(Given material)

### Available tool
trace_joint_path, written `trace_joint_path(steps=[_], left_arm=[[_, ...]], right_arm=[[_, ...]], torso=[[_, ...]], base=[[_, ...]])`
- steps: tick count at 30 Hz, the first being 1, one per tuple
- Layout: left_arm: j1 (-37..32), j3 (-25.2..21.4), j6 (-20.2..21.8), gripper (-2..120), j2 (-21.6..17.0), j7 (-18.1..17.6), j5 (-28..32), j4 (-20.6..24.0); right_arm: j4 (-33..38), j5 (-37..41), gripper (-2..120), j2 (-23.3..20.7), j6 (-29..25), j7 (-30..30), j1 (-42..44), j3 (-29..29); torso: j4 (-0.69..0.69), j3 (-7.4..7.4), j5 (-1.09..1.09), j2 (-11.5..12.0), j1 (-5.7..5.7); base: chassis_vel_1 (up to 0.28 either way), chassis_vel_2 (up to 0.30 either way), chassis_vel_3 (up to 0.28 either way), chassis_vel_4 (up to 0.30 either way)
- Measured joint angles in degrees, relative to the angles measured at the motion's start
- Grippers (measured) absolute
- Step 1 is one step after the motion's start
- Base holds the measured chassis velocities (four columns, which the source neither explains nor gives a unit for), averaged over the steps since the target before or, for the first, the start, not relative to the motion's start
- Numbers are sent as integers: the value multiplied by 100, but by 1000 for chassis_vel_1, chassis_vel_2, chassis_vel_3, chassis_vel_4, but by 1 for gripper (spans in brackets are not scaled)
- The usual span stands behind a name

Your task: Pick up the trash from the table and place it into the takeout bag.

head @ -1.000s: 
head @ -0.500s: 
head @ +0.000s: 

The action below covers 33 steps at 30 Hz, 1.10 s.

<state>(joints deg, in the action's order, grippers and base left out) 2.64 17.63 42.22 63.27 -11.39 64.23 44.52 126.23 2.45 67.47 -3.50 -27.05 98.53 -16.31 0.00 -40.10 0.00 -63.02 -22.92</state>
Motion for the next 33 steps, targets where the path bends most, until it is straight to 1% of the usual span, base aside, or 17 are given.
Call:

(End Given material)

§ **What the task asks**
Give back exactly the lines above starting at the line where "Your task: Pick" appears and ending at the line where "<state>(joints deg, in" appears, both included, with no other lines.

§ **Written solution**
Your task: Pick up the trash from the table and place it into the takeout bag.

head @ -1.000s: 
head @ -0.500s: 
head @ +0.000s: 

The action below covers 33 steps at 30 Hz, 1.10 s.

<state>(joints deg, in the action's order, grippers and base left out) 2.64 17.63 42.22 63.27 -11.39 64.23 44.52 126.23 2.45 67.47 -3.50 -27.05 98.53 -16.31 0.00 -40.10 0.00 -63.02 -22.92</state>

No additional answer is expected.